The Holes Binding Us Together

Copyright© 2020 by Vincent Berg

01: Trusting Those We Fear

Preface

As a reader I loathe introductions...
Introductions inhibit pleasure,
they kill the joy of anticipation,
they frustrate curiosity.

Harper Lee

I’ve struggled with this book, without writing a word, for much of my life. Having lived and worked in Chicago and Manhattan, I witnessed thousands of homeless children forced to sell their bodies to survive, and the utter indifference of everyone to their plight. I’ve also had several discussions with the same ‘helpful’ pedophiles described in the story. The issues weighed on my mind and has been brewing for decades.

It’s a story which demanded a different approach: one told from a child’s perspective, yet not presented as a typical children’s tale. Thus, this is more of a children’s book for adults, focusing on adult themes with nothing explicit aside from a few stray profanities befitting the characters. It doesn’t focus on the depraved acts of abuse, but on how those affected cope. Using fantasy elements allows readers to consider the topic without relying on traditional perspectives.

Pulling my recollections into a novel was especially challenging, as the timeline presented challenges. No longer living in either city and without contact with the kids or those supporting or abusing them, I’m unfamiliar with how the practices evolved.

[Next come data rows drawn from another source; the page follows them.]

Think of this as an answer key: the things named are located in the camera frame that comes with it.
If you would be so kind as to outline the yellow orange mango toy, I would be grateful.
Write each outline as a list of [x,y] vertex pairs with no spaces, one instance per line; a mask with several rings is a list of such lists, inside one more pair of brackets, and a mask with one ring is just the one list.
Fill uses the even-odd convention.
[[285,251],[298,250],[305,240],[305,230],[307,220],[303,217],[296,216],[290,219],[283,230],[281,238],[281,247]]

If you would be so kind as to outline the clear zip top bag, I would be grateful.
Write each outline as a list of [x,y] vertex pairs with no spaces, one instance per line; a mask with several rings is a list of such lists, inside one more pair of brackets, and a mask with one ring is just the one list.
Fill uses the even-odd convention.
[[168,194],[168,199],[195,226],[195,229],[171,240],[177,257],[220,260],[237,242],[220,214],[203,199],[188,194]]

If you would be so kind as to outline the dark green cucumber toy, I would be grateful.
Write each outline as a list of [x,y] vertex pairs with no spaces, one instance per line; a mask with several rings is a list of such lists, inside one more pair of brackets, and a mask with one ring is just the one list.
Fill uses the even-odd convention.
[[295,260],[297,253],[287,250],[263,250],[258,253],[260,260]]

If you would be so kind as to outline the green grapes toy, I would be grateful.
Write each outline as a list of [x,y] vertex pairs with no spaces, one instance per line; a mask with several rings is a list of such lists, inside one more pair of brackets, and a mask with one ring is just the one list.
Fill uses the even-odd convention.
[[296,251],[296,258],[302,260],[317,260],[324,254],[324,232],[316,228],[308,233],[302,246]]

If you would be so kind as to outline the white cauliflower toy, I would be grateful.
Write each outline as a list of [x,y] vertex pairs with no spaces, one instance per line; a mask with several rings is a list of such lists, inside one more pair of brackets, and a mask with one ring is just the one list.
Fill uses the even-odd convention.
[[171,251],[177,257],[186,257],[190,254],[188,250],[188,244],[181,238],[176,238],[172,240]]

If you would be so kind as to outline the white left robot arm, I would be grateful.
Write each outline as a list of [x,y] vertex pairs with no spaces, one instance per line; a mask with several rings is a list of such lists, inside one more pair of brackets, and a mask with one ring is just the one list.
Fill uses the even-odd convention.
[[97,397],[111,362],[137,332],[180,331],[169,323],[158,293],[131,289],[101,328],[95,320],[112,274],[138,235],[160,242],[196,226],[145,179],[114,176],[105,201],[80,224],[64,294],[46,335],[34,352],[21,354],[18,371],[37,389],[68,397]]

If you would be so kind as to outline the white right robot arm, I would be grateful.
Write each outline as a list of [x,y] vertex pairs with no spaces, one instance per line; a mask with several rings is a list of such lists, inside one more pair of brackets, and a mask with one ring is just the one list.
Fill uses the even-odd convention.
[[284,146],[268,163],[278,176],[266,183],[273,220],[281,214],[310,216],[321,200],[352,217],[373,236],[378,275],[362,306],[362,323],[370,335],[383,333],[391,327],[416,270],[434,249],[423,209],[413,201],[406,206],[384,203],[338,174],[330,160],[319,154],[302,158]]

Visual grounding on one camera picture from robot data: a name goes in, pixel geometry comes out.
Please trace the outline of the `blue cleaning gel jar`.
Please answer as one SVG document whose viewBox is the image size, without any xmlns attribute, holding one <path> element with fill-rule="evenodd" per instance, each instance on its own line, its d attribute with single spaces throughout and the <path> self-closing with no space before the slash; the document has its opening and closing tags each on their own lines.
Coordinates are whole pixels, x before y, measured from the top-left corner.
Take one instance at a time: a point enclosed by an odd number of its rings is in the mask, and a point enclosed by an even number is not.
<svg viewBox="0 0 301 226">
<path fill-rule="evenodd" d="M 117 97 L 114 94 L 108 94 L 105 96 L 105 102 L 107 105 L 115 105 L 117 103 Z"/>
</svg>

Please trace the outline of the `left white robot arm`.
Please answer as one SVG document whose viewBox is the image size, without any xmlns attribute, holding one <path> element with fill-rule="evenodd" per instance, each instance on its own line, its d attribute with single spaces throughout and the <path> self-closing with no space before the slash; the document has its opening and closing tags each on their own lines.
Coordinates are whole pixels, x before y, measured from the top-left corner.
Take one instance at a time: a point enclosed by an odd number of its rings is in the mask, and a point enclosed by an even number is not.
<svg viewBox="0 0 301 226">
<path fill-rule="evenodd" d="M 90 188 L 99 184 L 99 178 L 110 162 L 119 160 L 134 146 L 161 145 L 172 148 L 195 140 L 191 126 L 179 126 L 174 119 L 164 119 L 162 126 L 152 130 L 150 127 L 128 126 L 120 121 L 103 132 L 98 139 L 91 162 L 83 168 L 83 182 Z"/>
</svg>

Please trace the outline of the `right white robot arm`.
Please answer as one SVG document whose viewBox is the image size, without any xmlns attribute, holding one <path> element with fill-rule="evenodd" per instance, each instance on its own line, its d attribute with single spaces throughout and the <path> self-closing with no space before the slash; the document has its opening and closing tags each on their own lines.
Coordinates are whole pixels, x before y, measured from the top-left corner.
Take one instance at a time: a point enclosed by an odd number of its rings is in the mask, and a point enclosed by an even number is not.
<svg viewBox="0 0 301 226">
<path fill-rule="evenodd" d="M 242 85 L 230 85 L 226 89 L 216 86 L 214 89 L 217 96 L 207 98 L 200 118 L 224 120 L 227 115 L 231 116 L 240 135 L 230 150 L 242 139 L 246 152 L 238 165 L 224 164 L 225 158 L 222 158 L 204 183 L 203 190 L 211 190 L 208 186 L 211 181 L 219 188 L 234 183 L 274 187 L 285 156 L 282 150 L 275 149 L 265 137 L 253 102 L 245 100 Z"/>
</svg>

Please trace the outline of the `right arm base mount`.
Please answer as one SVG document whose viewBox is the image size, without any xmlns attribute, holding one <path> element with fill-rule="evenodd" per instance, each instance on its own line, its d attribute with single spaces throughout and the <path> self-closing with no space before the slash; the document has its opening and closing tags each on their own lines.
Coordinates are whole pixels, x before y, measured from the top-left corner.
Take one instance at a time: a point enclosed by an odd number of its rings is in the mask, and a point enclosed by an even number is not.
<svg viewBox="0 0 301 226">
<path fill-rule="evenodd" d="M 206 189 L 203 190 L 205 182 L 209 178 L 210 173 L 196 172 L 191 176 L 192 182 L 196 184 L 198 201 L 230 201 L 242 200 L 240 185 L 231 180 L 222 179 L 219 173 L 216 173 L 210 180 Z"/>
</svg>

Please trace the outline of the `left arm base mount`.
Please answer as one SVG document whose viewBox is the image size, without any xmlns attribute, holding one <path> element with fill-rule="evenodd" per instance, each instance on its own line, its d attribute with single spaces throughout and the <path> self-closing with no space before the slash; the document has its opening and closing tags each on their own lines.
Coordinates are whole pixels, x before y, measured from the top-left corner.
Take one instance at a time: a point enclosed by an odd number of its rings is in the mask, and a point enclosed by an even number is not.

I also didn’t want to dump the characters into the Manhattan of the ‘80s and ‘90s, when so many were infected with and died from AIDS. It would put an entirely different perspective on ‘Pretty’ Paul’s role in the story. Thus, I crafted an alternate universe, where the video parlors persist into the modern age, and AIDS never became the polarizing and deadly influence it remains.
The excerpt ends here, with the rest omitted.